Fruity woman visits Britain
...and her husband's some kind of politician or something.
The BBC story leaves you in no doubt as to the importance of Mrs Sarkozy's arrival in Britain. But why all the coverage? State visits don't usually get this much interest - I have the misfortune to be able to see a TV with News 24 on it from where I've been sitting, and they've been following the exciting events all day long. First, the Sarkozys managed to walk down some stairs unaided as they got off a plane. Then, they got into a car, and now, they've walked around a bit and shaken some hands. The man-Sarkozy is talking now, about something or other, who cares what?

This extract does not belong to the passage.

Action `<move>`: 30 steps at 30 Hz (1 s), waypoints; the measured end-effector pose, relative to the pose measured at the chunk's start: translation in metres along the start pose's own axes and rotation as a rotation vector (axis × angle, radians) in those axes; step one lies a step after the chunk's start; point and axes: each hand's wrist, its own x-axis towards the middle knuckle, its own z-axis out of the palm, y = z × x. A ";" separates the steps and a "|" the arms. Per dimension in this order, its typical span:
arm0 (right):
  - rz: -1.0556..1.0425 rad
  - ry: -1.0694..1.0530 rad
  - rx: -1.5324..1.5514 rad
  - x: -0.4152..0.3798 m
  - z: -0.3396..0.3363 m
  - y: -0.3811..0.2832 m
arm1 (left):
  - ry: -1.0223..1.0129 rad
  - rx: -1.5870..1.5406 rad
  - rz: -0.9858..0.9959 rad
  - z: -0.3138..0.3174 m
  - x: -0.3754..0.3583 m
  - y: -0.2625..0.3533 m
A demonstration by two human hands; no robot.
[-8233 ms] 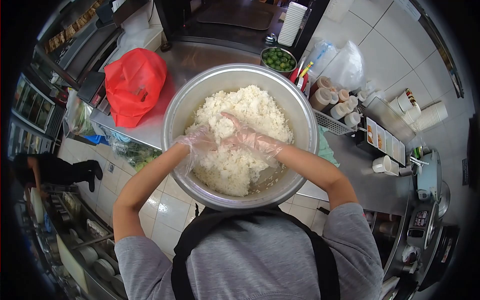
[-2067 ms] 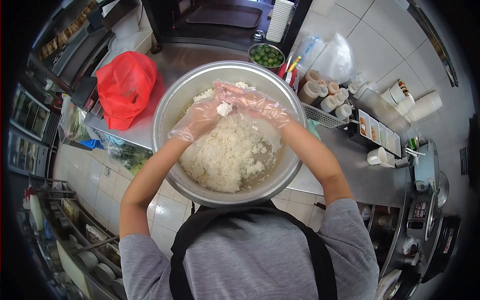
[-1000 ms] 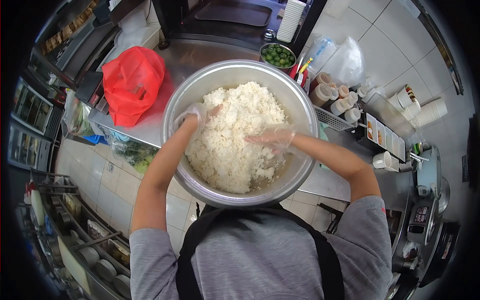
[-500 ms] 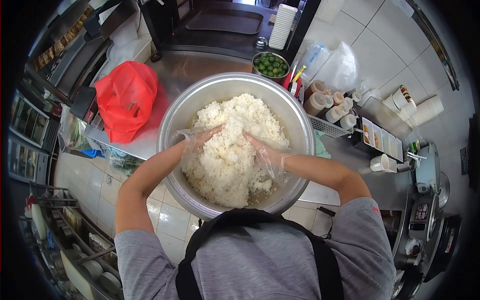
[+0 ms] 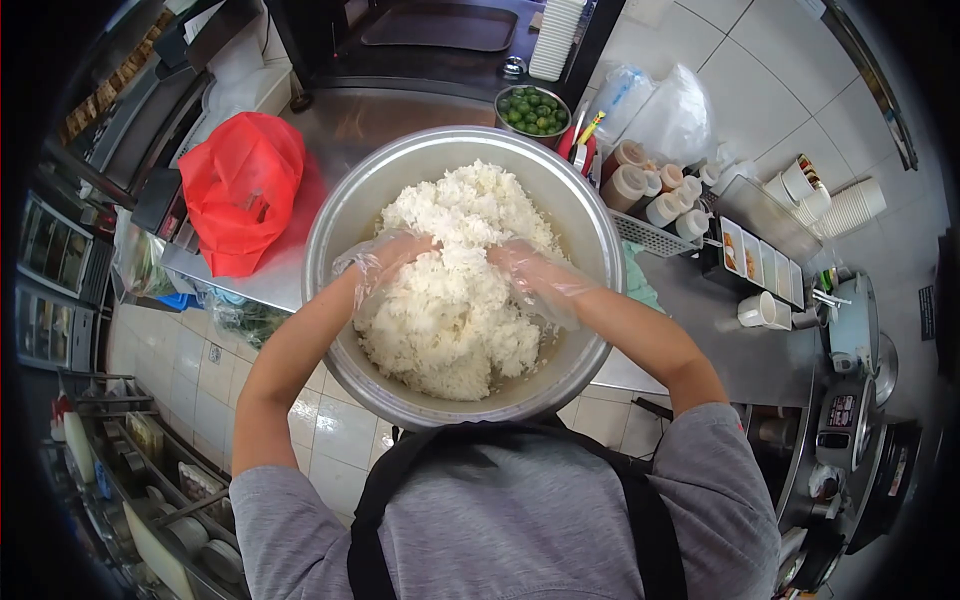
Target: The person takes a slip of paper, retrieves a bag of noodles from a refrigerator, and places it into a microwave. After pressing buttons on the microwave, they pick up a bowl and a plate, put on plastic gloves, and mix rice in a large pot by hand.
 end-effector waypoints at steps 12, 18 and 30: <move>-0.556 -0.245 -0.177 -0.040 0.024 -0.036 | 0.295 0.476 0.644 0.031 -0.026 0.013; -0.387 -0.093 -0.517 -0.064 0.004 -0.044 | 0.410 0.510 0.885 0.015 -0.011 -0.007; 0.028 -0.599 -0.280 -0.035 -0.006 -0.039 | 0.385 0.220 0.669 -0.003 -0.102 0.050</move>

This being a royal story, it's chock-full of the usual garden paths:
Mr Sarkozy is being accompanied by Ms Bruni - the supermodel-turned-singer who he married last month - and his mother-in-law.
Ooh really? Thank Christ I know that.
They were met at Heathrow by Prince Charles, who kissed Ms Bruni's hand, and his wife, the Duchess of Cornwall.
Breaking news!
After the short journey to Windsor the French president inspected the guard of honour with the Duke of Edinburgh, while Ms Bruni, dressed in a sober grey coat and Jackie Kennedy-style hat, chatted with the Queen.
Royal stories always contain a shitty 'what someone wore' load of cobblers. Why? It dates back to the days before colour photos in newspapers and has no relevance to the modern era. People can see what people are wearing, using their eyes; modern readers really are a little bit more sophisticated than they're given credit for, on the whole.
The Hate also documents Mrs Sarkozy's arrival in Britain, focusing on a nude picture of her:
It's not the look you would normally associate with a First Lady.
Thank Christ for that. I still have to inject my brain with bleach every time I recall Bill Hicks's skit about Barbara Bush.
So the new Mrs Nicolas Sarkozy - former model Carla Bruni - is understandably furious that a nude photo of her went on sale on the eve of her State visit to Britain with her husband.
Is that real fury or Mail 'fury'? Anyway, in order to expose its readers to the full horror of the naked Mrs Sarkozy, the Mail have helpfully reproduced the photo themselves. Apparently in full knowledge that it makes the subject of the photo 'furious'. See. They really couldn't give a shit.
I couldn't post this without quoting this magical comment at the bottom of the story, which for me sums up Mailites perfectly:
She's got nasty feet!
Yeah, she's got nasty feet! The cow!